All lines below must be repeated exactly, with the pictures omitted.

____

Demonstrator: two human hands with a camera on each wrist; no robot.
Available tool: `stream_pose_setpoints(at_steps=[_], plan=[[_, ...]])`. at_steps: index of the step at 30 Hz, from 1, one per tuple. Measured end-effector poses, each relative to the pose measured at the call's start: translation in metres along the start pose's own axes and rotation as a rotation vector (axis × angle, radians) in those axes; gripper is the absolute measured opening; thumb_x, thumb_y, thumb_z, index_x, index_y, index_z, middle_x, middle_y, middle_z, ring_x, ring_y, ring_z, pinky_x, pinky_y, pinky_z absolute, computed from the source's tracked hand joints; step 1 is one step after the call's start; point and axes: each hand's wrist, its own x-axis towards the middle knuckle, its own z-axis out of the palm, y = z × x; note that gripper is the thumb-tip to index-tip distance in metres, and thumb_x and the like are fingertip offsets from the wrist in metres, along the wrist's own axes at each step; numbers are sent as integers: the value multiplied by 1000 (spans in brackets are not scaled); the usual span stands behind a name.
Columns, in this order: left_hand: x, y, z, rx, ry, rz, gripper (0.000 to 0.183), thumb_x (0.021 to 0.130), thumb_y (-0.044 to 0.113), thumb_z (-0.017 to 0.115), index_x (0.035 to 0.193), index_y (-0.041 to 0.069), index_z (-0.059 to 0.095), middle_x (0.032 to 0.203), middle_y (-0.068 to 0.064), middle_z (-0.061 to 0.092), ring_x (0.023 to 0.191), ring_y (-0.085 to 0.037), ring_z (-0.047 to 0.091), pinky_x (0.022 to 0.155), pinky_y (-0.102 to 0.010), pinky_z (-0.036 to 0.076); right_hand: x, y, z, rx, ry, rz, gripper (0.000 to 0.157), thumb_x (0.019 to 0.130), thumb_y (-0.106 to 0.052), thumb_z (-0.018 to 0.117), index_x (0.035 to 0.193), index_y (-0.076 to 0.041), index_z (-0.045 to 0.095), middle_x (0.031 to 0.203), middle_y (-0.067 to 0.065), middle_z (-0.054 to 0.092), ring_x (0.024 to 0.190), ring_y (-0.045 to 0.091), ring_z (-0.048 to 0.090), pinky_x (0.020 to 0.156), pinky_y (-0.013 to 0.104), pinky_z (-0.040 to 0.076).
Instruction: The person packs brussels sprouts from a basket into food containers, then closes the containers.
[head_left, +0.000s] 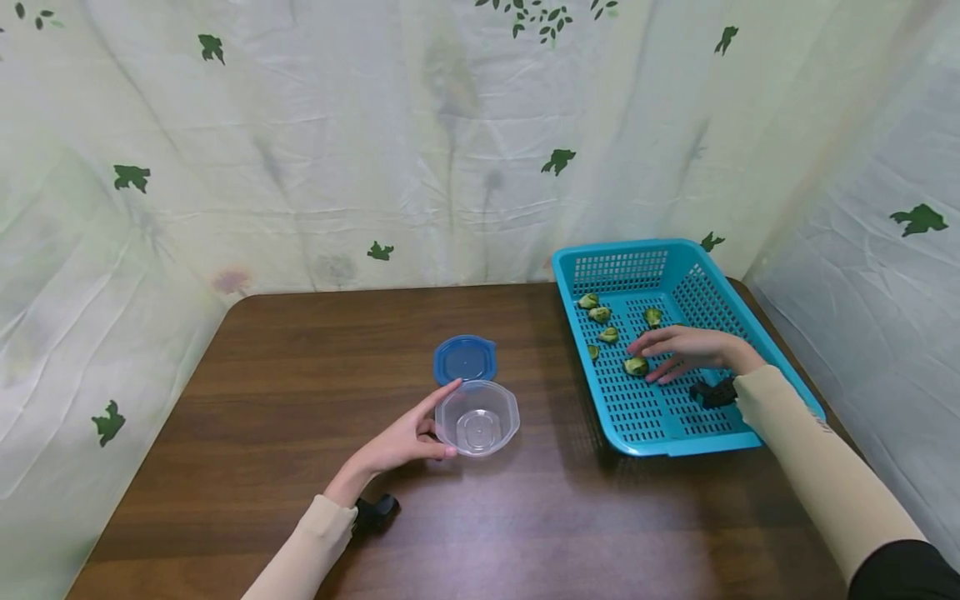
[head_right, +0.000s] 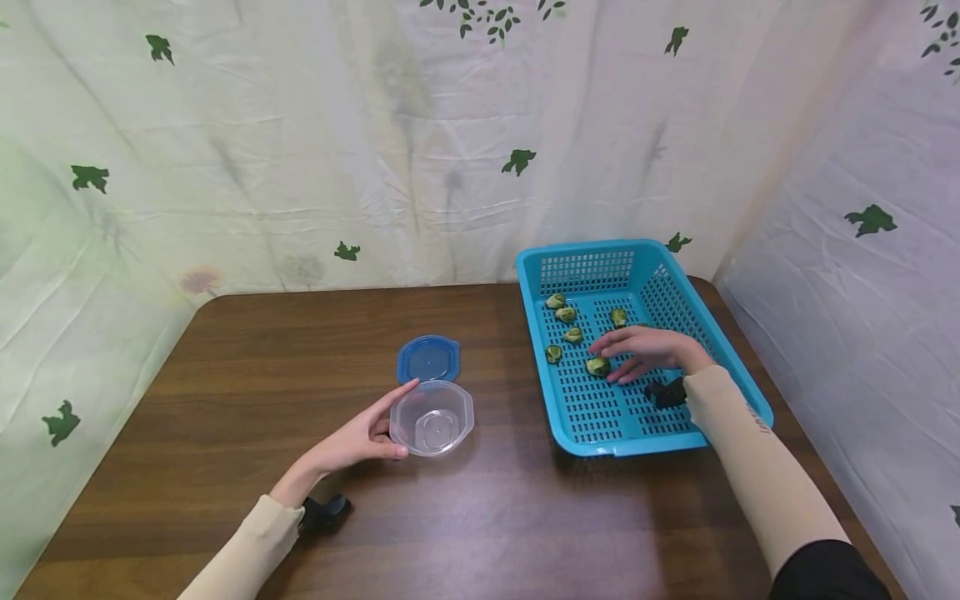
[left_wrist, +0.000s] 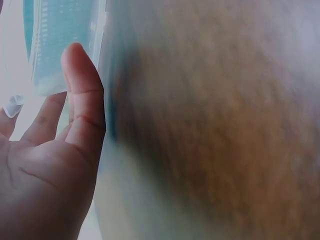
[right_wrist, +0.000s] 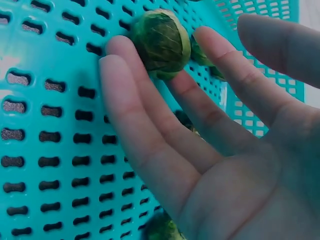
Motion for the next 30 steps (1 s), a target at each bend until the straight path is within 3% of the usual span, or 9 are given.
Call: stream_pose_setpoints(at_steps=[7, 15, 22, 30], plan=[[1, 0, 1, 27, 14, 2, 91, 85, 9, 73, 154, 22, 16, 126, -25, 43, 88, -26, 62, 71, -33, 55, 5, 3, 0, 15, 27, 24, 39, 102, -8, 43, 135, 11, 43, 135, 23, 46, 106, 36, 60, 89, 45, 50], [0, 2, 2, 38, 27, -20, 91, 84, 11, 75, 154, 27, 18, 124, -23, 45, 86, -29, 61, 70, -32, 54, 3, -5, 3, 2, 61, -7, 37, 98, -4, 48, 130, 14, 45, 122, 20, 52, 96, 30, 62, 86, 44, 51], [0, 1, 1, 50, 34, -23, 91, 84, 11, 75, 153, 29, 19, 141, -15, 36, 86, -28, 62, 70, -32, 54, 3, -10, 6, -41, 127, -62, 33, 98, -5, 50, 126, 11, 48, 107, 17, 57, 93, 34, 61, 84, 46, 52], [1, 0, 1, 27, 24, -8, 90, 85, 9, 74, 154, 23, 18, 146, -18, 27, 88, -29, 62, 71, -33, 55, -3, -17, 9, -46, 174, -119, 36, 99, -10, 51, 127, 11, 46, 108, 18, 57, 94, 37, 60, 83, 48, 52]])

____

Task response:
Demonstrator: two human hands with a camera on each wrist; no robot.
Available tool: `stream_pose_setpoints(at_steps=[_], plan=[[_, ...]])`. at_steps: index of the step at 30 Hz, from 1, one per tuple. Measured end-effector poses, each relative to the pose measured at the call's start: translation in metres along the start pose's own axes and rotation as a rotation vector (axis × angle, radians) in those axes; gripper is the absolute measured opening; thumb_x, thumb_y, thumb_z, index_x, index_y, index_z, middle_x, middle_y, middle_z, ring_x, ring_y, ring_z, pinky_x, pinky_y, pinky_z absolute, computed from the source's tracked hand joints; step 1 is one step after the call's start; point and axes: each hand's wrist, its own x-axis towards the middle knuckle, its own z-axis out of the palm, y = z × x; note that gripper is the thumb-tip to index-tip distance in metres, and thumb_x and the like are fingertip offsets from the wrist in metres, along the wrist's own axes at each step; numbers are sent as integers: the value multiplied by 1000 (spans in brackets are not scaled); the usual span stands behind a name.
Columns, in this order: left_hand: x, y, z, rx, ry, rz, gripper (0.000 to 0.183), thumb_x (0.021 to 0.130), thumb_y (-0.044 to 0.113), thumb_z (-0.017 to 0.115), index_x (0.035 to 0.193), index_y (-0.041 to 0.069), index_z (-0.059 to 0.095), middle_x (0.032 to 0.203), middle_y (-0.068 to 0.064), middle_z (-0.061 to 0.092), ring_x (0.023 to 0.191), ring_y (-0.085 to 0.037), ring_z (-0.047 to 0.091), pinky_x (0.022 to 0.155), pinky_y (-0.102 to 0.010), pinky_z (-0.036 to 0.076); right_hand: x, y, z, rx, ry, rz, gripper (0.000 to 0.157), thumb_x (0.019 to 0.130), thumb_y (-0.106 to 0.052), thumb_z (-0.018 to 0.117), index_x (0.035 to 0.193), index_y (-0.076 to 0.041), index_z (-0.045 to 0.095), middle_x (0.031 to 0.203), middle_y (-0.067 to 0.065), middle_z (-0.054 to 0.092), ring_x (0.024 to 0.190), ring_y (-0.045 to 0.091), ring_z (-0.048 to 0.090), pinky_x (0.020 to 0.156), pinky_y (-0.013 to 0.104), pinky_z (-0.040 to 0.076).
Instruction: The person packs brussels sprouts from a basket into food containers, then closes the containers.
[head_left, +0.000s] 
[head_right, +0.000s] 
[left_wrist, +0.000s] 
[right_wrist, +0.000s] 
Motion for the next 30 steps (1 s), a target at each bend until the straight path is within 3% of the usual span, or 9 are given.
Call: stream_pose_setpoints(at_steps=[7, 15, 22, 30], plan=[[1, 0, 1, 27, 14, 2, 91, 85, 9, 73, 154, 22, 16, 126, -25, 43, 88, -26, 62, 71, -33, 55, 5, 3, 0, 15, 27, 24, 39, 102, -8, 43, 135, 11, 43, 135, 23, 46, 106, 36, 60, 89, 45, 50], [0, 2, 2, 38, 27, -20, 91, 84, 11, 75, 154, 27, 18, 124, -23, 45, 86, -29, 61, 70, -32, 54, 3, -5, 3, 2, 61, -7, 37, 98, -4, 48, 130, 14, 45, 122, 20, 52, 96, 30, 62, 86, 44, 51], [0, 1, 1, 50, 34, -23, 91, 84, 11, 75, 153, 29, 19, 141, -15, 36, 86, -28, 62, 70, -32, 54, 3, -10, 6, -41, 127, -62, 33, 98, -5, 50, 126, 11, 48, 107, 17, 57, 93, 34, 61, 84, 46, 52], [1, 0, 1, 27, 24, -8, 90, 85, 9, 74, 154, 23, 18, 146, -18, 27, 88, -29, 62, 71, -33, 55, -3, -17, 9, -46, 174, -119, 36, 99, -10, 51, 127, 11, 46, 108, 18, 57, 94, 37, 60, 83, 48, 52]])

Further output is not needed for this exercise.